You can view frameworks, the number of vGPUs assigned, framework status, priority level, and the idle time threshold in the GPU Control Panel screen. You can also view the pod details and the GPU utilization chart.
- Sign in to HPE Ezmeral Unified Analytics Software as Administrator.
- In the left navigation bar, click Administration → Resource Management.
In this screen, you can configure the policy settings, view the pod details and GPU usage as follows:
Configuring the Policy Settings
- Priority Level
-
Set the priority level in the range of 8000-10000 where 8000 is the lowest priority and 10000 is the highest priority. For example, a pod with the 8000 priority level will have a low priority compared to the pod with the 10000 priority level.
- Default priority level: 8000
WARNINGDo not modify priority settings when pods are in a pending state, as this causes pod failure. Pods must be in either a running or terminated state when you modify the priority settings. - Idle Time Threshold
-
Set the maximum amount of time a vGPU on a workload can be idle before that workload can be preempted (deallocated) automatically by a pending workload.

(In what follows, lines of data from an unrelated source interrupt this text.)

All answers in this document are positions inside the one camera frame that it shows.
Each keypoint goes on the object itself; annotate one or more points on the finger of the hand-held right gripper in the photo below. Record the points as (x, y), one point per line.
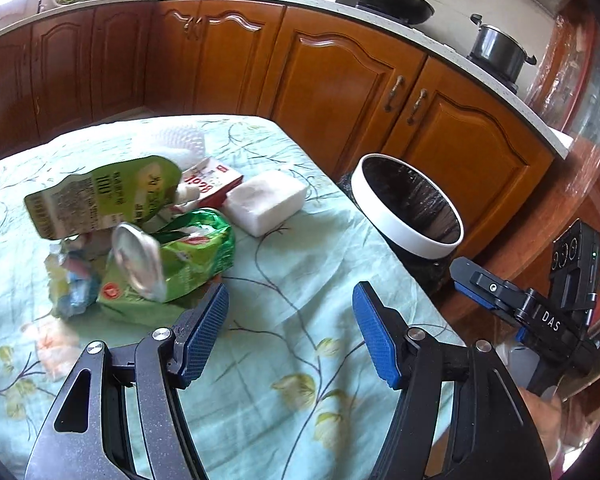
(480, 285)

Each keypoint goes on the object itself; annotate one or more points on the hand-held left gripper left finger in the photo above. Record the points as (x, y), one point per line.
(205, 330)

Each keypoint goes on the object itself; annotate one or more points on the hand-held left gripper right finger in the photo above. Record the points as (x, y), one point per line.
(377, 335)

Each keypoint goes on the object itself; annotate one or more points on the green snack bag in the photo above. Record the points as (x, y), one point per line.
(195, 255)

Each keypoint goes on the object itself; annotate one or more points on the white rimmed black bin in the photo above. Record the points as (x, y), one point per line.
(405, 230)

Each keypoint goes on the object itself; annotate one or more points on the silver metal can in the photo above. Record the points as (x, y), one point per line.
(135, 260)

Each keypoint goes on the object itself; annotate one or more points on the pastel wrappers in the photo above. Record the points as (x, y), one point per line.
(75, 285)

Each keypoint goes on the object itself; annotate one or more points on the white foam block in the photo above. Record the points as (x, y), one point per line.
(265, 200)

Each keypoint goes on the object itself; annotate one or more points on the red and white box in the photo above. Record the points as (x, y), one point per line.
(215, 180)

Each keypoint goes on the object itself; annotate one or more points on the large green spout pouch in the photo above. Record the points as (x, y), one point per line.
(95, 190)

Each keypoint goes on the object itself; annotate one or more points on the white foam fruit net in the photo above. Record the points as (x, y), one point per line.
(180, 142)

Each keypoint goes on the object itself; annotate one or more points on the person's right hand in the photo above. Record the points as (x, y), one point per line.
(545, 425)

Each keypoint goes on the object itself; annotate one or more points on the green floral tablecloth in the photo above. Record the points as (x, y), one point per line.
(290, 285)

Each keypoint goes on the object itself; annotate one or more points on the wooden glass door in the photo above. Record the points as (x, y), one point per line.
(580, 85)

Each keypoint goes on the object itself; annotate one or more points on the black cooking pot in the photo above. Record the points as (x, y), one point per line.
(497, 50)

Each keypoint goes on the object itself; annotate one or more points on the wooden kitchen cabinet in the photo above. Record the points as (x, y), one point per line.
(330, 70)

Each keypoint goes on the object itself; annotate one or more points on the grey speckled countertop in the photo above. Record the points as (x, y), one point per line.
(330, 5)

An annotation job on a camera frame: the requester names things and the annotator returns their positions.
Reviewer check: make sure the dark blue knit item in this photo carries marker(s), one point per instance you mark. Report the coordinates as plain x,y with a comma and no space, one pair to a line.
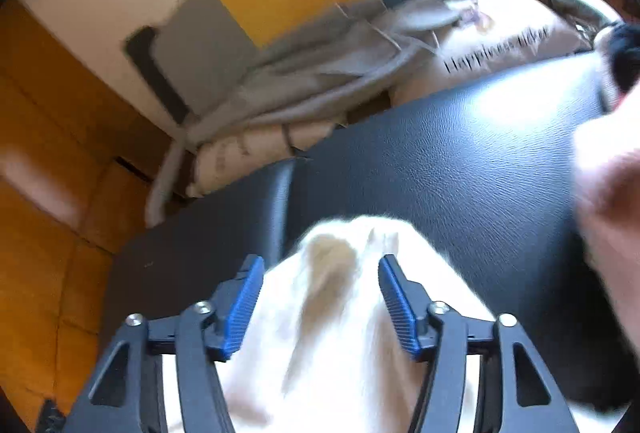
625,58

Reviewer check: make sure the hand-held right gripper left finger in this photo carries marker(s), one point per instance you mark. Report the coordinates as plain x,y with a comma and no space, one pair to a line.
245,308

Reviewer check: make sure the grey cloth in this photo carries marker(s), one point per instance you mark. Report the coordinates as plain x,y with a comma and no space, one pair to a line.
310,78

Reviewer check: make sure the white knit sweater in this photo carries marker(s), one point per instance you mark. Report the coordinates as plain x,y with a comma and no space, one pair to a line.
340,353

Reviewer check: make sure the beige printed cushion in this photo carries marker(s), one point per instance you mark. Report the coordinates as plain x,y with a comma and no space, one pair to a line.
500,48

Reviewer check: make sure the pinkish brown knit garment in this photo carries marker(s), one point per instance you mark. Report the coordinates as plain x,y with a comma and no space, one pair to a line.
610,193

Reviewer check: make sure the black upright pad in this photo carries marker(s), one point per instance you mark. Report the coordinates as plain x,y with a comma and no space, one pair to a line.
155,73

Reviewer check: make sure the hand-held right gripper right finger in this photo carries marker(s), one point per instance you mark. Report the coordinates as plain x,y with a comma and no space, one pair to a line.
397,308

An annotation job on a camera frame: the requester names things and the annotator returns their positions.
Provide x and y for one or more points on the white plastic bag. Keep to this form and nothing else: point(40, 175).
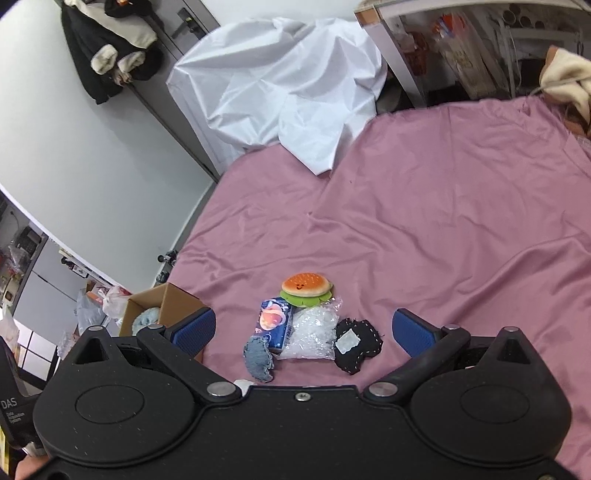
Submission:
point(115, 300)

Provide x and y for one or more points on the grey plastic bag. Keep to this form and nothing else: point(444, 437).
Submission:
point(87, 314)

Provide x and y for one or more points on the white desk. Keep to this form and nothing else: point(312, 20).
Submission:
point(397, 55)

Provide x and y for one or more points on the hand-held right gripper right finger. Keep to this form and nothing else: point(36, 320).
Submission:
point(413, 337)

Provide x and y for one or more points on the grey-blue plush toy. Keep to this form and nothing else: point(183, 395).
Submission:
point(145, 321)

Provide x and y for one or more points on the black door lock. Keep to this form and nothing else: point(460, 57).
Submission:
point(187, 22)

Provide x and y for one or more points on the denim fabric patch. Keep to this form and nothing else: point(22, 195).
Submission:
point(258, 360)

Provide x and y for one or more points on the black felt patch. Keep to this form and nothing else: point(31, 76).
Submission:
point(367, 339)

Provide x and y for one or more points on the grey door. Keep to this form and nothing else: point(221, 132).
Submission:
point(175, 69)

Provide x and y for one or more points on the cardboard box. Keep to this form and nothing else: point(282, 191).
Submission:
point(178, 300)

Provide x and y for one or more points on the black hanging jacket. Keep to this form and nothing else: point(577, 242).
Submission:
point(97, 60)

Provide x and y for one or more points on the beige blanket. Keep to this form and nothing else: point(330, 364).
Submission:
point(568, 78)

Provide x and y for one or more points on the printed tissue pack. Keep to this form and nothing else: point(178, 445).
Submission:
point(272, 323)

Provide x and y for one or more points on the white cover sheet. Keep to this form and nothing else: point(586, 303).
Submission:
point(277, 83)

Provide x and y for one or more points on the burger plush toy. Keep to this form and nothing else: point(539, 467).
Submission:
point(304, 284)

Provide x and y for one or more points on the pink bedsheet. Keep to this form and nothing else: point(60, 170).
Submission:
point(461, 207)

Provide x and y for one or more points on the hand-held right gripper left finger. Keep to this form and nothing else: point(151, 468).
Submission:
point(196, 330)

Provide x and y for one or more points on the clear plastic bag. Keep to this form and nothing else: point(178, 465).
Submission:
point(307, 334)

- Minimum idle time threshold: 60 seconds
- Default idle time threshold: 300 seconds
The new policy settings will not be applied to the pods that are currently in the Running or Idle status. These new policy settings will be applied to the new workloads.
Viewing the Pod Details
To view the pod details, click frameworks that are in the Idle or Running status. This will open a pod detail screen. Here, you can see a list of pods, vGPU assigned, status, age of pods, and the GPU utilization chart.